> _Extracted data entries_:
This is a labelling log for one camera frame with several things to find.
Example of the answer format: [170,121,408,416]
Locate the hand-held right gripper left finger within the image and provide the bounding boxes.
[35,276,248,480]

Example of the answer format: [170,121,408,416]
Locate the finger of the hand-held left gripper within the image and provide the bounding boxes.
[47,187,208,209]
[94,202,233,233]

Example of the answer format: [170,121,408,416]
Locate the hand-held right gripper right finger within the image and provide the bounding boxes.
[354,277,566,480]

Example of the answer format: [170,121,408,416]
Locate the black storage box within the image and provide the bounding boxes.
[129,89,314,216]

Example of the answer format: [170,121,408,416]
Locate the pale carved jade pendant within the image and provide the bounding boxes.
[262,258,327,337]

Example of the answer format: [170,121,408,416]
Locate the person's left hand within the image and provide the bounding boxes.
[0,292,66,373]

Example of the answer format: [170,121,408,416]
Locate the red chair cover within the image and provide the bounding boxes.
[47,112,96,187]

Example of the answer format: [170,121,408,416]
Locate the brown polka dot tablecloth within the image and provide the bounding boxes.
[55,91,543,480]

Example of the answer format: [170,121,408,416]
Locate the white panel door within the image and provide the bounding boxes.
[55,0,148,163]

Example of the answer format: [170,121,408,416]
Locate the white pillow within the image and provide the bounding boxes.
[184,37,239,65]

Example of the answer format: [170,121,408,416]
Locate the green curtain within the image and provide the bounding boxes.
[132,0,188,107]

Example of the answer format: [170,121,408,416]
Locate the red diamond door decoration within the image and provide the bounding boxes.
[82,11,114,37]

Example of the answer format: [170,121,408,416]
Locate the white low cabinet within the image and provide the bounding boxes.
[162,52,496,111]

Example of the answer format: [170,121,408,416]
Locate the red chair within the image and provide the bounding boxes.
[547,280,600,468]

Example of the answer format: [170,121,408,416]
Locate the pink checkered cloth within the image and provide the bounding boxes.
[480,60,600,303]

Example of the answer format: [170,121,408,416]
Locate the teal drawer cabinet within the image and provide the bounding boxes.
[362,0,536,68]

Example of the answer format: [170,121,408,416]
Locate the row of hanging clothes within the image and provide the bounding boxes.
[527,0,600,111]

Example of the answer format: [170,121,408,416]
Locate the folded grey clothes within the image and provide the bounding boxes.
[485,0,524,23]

==

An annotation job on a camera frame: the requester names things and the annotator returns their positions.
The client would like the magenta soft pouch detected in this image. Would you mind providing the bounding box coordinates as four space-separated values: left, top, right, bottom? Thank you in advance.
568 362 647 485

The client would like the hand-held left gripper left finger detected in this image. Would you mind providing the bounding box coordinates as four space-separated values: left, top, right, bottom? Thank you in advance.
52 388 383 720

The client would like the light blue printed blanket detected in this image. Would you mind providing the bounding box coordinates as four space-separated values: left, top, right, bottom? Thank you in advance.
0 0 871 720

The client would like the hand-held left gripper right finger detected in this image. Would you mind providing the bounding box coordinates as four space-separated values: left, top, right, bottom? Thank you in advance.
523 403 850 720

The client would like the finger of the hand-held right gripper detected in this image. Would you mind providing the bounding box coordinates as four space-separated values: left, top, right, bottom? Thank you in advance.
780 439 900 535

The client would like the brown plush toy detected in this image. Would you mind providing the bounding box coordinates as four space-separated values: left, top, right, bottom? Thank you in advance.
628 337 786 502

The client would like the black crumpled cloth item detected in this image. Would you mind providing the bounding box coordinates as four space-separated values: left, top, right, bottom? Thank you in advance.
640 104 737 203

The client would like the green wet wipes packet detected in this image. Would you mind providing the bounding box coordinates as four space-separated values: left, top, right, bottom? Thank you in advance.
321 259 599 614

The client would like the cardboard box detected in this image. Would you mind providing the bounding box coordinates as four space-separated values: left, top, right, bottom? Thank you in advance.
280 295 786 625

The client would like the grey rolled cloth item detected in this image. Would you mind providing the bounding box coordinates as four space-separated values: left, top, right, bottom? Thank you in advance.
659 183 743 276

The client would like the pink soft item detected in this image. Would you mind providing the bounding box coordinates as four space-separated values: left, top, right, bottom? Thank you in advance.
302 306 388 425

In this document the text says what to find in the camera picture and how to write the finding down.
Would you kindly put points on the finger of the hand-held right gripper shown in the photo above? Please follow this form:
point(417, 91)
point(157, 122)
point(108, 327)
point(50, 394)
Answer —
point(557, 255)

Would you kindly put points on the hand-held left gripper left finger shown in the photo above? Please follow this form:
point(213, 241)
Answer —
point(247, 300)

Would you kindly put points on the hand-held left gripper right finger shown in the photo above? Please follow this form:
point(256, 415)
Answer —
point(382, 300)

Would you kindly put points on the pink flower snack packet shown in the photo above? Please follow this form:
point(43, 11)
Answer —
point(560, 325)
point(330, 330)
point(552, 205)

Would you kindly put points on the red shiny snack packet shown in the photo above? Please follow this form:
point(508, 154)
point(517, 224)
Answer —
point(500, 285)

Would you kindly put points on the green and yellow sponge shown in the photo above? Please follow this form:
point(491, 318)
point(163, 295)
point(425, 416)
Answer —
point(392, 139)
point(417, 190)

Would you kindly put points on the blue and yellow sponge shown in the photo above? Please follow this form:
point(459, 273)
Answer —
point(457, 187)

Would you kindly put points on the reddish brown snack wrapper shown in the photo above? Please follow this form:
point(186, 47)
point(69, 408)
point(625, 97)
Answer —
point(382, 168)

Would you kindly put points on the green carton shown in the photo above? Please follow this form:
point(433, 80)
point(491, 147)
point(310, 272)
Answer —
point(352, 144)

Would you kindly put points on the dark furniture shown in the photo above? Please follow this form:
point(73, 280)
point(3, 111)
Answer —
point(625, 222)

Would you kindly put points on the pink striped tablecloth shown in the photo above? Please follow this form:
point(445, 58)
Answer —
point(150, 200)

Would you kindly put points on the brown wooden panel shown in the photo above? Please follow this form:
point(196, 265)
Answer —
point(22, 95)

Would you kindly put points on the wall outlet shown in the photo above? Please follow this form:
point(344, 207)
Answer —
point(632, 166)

> _Exercise brief_: Please go through the data above and copy each line containing the word "yellow".

> _Solution to the problem_:
Would you kindly put points on the green and yellow sponge shown in the photo above? Please follow this form:
Would you kindly put points on the blue and yellow sponge shown in the photo above? Please follow this form:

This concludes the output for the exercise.